### Exercise requirements
All that is wanted is an exact copy of the lines below, starting at the one that contains "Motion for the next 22" and running to the end.

### Dataset records
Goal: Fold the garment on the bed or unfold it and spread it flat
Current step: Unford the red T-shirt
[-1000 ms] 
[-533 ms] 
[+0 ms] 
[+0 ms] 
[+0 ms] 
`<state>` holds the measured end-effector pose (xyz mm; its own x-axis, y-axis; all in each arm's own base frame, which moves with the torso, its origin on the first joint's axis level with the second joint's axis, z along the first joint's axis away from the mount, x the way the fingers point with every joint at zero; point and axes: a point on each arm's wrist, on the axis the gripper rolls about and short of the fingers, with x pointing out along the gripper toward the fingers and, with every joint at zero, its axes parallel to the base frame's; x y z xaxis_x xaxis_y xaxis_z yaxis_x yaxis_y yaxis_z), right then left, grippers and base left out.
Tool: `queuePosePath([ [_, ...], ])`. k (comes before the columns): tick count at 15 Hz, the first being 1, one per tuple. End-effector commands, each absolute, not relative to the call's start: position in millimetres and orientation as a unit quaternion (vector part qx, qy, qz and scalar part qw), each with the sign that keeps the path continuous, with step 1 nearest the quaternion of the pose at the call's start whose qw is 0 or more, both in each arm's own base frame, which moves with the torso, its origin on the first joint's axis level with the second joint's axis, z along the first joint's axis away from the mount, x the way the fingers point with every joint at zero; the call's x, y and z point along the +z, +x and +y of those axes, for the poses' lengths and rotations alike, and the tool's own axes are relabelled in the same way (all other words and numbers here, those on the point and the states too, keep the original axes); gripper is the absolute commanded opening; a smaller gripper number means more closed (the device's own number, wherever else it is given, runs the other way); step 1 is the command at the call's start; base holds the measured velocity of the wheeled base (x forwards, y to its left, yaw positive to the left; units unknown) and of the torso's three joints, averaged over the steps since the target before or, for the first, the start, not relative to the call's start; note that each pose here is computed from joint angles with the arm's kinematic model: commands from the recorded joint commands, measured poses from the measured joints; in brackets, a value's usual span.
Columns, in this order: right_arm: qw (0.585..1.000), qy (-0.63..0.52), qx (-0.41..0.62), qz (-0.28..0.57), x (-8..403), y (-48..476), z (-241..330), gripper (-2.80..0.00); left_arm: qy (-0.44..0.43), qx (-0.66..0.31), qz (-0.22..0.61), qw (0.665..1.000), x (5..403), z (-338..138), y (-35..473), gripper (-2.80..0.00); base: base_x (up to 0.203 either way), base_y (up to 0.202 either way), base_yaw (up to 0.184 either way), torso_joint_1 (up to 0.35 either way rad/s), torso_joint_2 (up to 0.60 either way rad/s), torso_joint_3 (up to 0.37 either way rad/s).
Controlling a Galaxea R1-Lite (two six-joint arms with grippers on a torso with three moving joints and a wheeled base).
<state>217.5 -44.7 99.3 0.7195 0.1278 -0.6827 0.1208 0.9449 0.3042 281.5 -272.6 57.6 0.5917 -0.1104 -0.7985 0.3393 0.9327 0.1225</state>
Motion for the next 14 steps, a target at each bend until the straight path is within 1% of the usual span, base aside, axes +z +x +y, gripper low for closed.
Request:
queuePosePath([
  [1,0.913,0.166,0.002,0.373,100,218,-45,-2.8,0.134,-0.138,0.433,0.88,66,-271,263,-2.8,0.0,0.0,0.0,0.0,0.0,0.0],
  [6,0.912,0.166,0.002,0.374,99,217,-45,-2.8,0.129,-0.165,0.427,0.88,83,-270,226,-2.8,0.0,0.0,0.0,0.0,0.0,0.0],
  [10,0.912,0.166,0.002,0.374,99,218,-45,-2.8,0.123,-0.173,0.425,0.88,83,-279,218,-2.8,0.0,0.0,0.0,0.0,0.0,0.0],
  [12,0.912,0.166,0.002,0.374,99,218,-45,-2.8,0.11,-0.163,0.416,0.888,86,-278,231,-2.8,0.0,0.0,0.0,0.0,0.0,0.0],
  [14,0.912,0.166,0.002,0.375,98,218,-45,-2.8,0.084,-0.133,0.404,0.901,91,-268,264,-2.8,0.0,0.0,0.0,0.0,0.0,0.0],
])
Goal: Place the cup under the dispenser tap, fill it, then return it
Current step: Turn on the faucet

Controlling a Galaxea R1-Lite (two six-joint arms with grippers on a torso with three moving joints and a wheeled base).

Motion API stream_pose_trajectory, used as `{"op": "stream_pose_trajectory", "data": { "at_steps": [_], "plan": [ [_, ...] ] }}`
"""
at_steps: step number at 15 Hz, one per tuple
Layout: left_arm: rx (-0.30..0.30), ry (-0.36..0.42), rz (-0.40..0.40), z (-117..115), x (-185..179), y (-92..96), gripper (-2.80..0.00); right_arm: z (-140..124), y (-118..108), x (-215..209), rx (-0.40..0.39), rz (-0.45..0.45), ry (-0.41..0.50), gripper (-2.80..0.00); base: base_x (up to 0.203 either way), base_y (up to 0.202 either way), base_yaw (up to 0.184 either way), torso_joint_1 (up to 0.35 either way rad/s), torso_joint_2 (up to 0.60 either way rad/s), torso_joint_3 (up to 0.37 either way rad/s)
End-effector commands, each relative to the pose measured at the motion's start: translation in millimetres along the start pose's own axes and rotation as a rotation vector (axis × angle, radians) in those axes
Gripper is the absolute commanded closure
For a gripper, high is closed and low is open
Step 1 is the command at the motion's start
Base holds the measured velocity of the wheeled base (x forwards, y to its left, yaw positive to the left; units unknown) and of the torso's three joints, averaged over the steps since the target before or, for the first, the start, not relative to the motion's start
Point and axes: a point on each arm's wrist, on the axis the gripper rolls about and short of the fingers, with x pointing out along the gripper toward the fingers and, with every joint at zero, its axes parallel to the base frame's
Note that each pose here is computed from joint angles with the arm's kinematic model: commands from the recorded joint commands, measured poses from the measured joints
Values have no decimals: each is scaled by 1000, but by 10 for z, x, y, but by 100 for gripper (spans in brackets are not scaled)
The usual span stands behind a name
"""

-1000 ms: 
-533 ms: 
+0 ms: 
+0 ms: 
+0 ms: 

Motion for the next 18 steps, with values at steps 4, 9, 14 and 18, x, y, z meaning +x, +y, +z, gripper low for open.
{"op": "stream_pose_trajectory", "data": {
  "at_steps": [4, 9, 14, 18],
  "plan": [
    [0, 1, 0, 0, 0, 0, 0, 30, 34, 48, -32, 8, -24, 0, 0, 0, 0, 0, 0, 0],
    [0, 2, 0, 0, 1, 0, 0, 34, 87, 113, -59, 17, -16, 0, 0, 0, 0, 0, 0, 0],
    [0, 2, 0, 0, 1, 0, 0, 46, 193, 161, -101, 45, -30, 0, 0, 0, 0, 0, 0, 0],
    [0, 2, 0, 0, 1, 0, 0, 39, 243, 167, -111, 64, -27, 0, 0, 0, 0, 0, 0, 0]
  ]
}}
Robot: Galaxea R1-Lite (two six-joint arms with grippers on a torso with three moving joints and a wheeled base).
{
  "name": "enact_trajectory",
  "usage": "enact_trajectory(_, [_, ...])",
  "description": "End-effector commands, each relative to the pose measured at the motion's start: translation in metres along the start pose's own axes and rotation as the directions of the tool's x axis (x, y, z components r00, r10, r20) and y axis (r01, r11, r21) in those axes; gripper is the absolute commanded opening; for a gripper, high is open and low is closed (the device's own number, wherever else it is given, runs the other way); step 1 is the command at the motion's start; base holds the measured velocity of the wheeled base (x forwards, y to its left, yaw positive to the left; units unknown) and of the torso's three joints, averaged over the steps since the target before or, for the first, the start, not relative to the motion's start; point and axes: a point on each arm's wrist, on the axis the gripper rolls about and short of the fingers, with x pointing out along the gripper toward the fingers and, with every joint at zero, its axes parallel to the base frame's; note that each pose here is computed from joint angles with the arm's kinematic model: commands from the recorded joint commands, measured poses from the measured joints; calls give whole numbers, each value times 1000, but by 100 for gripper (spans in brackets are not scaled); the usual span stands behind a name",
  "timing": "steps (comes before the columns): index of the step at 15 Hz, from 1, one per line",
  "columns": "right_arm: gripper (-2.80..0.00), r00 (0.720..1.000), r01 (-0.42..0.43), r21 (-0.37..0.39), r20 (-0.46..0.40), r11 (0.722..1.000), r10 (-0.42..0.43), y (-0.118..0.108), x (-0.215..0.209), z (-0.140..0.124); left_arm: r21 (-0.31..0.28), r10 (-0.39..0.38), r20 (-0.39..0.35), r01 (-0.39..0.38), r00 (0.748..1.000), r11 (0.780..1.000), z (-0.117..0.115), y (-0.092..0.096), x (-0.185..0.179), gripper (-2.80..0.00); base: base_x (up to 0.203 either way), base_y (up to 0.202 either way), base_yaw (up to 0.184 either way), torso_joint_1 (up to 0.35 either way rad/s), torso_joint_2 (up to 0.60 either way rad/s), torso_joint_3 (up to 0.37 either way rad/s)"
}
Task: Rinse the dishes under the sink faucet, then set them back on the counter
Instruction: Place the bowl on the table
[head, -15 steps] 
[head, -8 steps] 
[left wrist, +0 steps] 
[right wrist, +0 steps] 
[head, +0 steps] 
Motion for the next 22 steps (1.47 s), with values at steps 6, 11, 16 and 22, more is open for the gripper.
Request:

### Reply to the task
Motion for the next 22 steps (1.47 s), with values at steps 6, 11, 16 and 22, more is open for the gripper.
Request:

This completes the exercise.